エリザベスは業界で輝いていた女性だったが、当時蒸留所を経営していたのは彼女だけではなかった。「ダルモア、グレンタレット、オード、それにストロムネスといった蒸留所は1800年代、すべて女性によって操業されていた」、「マーガレットとフローラのマクドゥーガル姉妹は、1853年にアードベッグ蒸留所を兄から引き継いだ」といった具合だ。女性経営者らはスコッチの熟成にも貢献していたのである。

アメリカ女性の禁酒法との闘い

アメリカの代表的なウイスキーは、独特のフレーバーがある「バーボン」。トウモロコシを主原料とし、蒸留した後、内面を焼き焦がしたホワイトオークの樽で熟成させる。ケンタッキー州バーボン郡が発祥の地という説もある。

アメリカ合衆国の初代大統領にジョージ・ワシントンが就任したのは1789年。建国の父、ワシントン大統領は「アメリカ最初の蒸留業者と呼ばれている」と著者は記す。ところが、実際にはアメリカ独立前からスコットランドやアイルランドからの移民がウイスキー造りを開始しており、多くの女性も蒸留業に携わっていたのである。アルコール度の高い蒸留酒は消毒薬ともなることから、南北戦争など独立後の戦争でも医療用の必需品だった。

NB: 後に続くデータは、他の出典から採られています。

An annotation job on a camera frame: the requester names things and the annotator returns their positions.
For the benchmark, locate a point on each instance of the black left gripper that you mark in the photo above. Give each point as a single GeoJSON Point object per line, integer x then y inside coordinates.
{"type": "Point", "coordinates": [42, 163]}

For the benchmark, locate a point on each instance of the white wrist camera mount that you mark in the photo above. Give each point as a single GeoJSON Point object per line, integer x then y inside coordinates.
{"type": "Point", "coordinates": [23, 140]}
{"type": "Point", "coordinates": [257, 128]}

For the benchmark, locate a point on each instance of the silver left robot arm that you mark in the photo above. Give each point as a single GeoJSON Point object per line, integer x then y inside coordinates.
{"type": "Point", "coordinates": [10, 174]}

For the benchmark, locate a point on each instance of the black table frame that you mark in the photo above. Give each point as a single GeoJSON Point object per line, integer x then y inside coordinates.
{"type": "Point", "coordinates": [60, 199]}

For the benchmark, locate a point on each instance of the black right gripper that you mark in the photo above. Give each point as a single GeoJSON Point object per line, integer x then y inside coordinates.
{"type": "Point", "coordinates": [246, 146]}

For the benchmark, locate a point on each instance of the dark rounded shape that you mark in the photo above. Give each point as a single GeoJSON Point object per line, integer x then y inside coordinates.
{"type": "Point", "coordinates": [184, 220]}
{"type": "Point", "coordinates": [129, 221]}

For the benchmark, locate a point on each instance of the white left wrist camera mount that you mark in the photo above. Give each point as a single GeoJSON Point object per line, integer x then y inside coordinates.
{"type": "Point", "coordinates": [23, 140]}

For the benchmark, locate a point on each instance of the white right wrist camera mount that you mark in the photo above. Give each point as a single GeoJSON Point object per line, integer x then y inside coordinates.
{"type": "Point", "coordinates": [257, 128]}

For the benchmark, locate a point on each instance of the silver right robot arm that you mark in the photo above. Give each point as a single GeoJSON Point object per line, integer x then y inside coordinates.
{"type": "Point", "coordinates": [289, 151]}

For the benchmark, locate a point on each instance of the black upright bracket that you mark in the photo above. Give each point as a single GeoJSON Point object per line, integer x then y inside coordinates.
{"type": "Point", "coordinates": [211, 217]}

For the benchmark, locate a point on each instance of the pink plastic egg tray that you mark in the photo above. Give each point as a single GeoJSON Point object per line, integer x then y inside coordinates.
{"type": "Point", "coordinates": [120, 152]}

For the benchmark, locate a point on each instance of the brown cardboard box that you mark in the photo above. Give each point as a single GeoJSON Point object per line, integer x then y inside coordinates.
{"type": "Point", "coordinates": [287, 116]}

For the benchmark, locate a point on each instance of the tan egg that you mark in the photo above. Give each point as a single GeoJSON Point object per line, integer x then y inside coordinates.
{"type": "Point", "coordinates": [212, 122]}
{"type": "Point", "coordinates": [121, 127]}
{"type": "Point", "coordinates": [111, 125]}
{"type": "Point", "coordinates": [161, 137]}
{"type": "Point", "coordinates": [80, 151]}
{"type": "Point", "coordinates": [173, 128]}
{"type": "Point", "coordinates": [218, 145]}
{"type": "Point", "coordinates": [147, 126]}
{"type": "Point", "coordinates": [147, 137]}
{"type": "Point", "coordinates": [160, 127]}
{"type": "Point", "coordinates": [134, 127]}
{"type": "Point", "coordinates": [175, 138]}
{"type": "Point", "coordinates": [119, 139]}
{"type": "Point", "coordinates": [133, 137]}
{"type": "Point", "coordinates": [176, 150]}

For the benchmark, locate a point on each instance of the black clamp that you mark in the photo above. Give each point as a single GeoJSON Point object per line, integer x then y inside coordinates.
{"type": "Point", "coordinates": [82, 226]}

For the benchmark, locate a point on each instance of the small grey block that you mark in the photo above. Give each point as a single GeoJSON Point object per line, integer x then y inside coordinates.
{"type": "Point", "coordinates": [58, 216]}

アメリカでは1920-33年に禁酒法が施行された。酒類の製造、販売、運搬、輸出入が禁じられたのである。アル・カポネが暗躍したことで知られるが、この時代、酒の密造、密売、密輸など“三密”の主役はむしろ女性だった。本書は16章のうち実に7章をアメリカ篇に割いており、禁酒法時代の個性的な女性たちが次々に出てくる。

「バハマの女王」の異名をとったガートル―ド・クレオ・リスゴーは、ウイスキーの密輸で名を馳せた。イングランド人の父、スコットランド人の母を持つリスゴーはオハイオ州出身。ニューヨークでスコッチ・ウイスキーの会社に勤めた後、カリブ海に浮かぶバハマの首都ナッソーで酒の卸売り免許を取得したが、密輸にも手を染めたという。

「世界でもっとも美しいと評判の酒の密売人」は1925年、禁酒法に違反したとの容疑で逮捕された。しかし、リスゴーは「無罪放免を勝ち取った」。彼女の人生は謎に包まれた部分も多いが、独身で数百万ドルの資産があったともいわれている。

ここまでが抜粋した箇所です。